So what we're seeing here is
- logical v. unrealistic
- time travel v. normal progression
- sequential v. immediate
edited 31st Aug '13 3:18:16 PM by MikuruFan
Well, it wasn't intended as a set of hard rules for the examples to be checked against. Rather a summary of the points I think are relevant to the trope. For instance, a longer chain would be more implausible just by being longer, so even if each step could be reasonably expected, you wouldn't expect everything to happen at once.
I'm not sure about completely random events, like the butterfly example. It's sort of not even provable that that was even related to it, whether or not they claim that's the cause or not. I haven't really thought about whether or not that would make it an example or not. I kind of think the progression for how that initial event caused everything is relevant to the trope, though.
Not sure I follow what you mean.
Check out my fanfiction!People disagreeing over what distinctions the trope has.
I'd say all of the above.
Check out my fanfiction!I feel that that's too broad.
Definitely agree that if the consequence is reasonably obvious from the cause then it shouldn't be considered an example. E.g. "for want of a nail, a man made an extra trip to the hardware store" isn't an example. I think Duck's points in #73 do a good job of summarizing what makes an example.

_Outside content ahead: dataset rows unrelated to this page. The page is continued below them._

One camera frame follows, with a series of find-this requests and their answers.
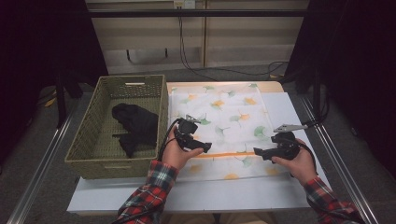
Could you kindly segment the white wall outlet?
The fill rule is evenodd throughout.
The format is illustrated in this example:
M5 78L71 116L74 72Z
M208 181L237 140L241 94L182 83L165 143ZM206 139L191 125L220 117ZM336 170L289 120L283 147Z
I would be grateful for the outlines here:
M195 9L195 0L174 0L175 9Z

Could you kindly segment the white table mat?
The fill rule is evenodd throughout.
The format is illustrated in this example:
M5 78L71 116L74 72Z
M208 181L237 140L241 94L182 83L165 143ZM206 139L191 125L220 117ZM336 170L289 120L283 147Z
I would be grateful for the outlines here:
M145 183L144 177L78 181L67 211L81 216L116 214ZM303 187L289 173L235 180L178 180L168 194L168 213L221 213L306 208Z

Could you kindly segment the black metal stand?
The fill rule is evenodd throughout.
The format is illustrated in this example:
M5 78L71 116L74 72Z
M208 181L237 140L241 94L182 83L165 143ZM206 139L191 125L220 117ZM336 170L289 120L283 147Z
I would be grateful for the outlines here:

edited 31st Aug '13 5:13:01 PM by Stratadrake
An Ear Worm is like a Rickroll: It is never going to give you up.I agree.
So it's not too reasonable, but not unreasonable?
This is going to confusion.
By itself, yes. But Duck gave a good list of 4-5 key distinctions that most FWOAN's already satisfy pretty much all of:
- Small event with huge ramifications ("for want of a nail...")
- Consequence is out of scale with the event ("...a kingdom was lost")
- Chain of three or more consequences (nail, shoe, horse, rider, battle, war, kingdom)
- No apparent connection between the extremes (nail -> kingdom wut?)
- Mentioned in-story (the poem as a whole)
edited 1st Sep '13 12:27:57 PM by Stratadrake
An Ear Worm is like a Rickroll: It is never going to give you up.It looks like this whole thing is being structured on a poem.
I think the real issue I could come up with is the fact that there must be at least a chain of three or more events, as I don't know if we really need that requirement for this trope.
I DO agree there must be at least a step or two in between the nail and the consequence in order to count, though
edited 1st Sep '13 12:42:43 PM by KarjamP
That is a requirement that I also found weird.
Wow, you guys really over-thought this. I removed the few words that made it about a specific kind of time travel/alt history plot. This page defines the parent trope of a lot of other tropes, as is already dealt with in the "see also" and "compare" paragraph. That was really all that was needed.
Goal: Clear, Concise and Witty
That sounds good, except there should be no hard rules. Obvious examples (and playing with) can break the rules and others can be a 4 out of 5 or something. Each step can(and maybe should) be logical, but only knowing step 1 and the last you couldn't know/guess the steps in between. Kind of like a Missing Steps Plan. (Knowing the steps they are logical, only knowing the first and last you couldn't reasonably estimate the steps inbetween.)
I think there should be some logic to it. A butterfly flapping its wings, moving some air and causes a hurricane on the other side of the world isn't this trope. A butterfly distracting a king at a critical moment, causing his death and the fall/end of that bloodline is.